- _Your assignment_
Where a line in the entries below contains the word "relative", it counts; give the total by itself.

(Records drawn from a dataset)
━━━━━━━━━━
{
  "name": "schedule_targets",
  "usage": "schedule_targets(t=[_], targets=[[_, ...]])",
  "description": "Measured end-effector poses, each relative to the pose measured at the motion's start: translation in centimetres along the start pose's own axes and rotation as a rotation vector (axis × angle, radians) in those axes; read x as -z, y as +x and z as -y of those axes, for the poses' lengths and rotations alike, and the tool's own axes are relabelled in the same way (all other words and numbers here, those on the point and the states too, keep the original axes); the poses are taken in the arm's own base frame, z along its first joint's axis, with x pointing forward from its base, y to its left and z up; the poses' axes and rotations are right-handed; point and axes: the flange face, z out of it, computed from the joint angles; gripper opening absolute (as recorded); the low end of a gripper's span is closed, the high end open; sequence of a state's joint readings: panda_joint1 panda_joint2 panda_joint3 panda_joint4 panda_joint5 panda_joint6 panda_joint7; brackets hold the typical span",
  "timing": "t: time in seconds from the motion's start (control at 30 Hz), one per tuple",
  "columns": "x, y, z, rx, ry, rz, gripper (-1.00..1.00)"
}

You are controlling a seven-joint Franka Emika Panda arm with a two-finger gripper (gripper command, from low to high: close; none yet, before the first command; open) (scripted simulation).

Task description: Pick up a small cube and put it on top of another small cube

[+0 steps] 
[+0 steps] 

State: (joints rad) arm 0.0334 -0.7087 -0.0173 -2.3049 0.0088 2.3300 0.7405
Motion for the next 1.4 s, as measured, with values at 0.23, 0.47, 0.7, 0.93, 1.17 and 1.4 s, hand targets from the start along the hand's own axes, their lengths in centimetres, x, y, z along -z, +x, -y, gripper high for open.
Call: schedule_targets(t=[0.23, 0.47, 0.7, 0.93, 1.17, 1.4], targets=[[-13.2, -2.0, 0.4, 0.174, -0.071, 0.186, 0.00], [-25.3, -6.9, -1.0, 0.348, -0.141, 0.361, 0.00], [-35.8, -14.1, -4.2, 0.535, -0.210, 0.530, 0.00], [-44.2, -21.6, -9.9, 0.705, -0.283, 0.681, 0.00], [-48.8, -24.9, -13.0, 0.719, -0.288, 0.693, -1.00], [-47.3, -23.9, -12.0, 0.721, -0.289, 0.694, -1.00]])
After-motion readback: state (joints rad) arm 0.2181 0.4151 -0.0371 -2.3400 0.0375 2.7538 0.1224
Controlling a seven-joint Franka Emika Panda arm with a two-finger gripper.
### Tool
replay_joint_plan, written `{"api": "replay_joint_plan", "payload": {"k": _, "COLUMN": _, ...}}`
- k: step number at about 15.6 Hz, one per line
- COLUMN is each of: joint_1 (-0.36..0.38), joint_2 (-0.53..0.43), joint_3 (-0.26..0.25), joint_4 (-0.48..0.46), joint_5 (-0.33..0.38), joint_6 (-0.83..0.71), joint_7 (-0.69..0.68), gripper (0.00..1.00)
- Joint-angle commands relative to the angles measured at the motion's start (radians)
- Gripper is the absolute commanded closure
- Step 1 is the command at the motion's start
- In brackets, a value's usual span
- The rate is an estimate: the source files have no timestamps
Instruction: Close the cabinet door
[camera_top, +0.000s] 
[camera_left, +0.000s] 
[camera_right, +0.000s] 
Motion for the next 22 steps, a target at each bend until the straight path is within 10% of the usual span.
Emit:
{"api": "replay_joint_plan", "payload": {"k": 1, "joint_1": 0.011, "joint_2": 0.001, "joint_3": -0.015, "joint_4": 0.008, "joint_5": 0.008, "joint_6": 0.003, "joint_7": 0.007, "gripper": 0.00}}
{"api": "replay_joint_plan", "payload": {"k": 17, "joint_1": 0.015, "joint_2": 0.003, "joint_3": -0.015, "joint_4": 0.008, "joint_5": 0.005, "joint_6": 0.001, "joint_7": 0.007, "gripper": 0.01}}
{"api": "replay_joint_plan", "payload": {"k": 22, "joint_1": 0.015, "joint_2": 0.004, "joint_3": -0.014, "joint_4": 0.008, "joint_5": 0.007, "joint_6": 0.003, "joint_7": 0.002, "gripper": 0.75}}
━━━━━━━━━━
- _Response to the exercise_
2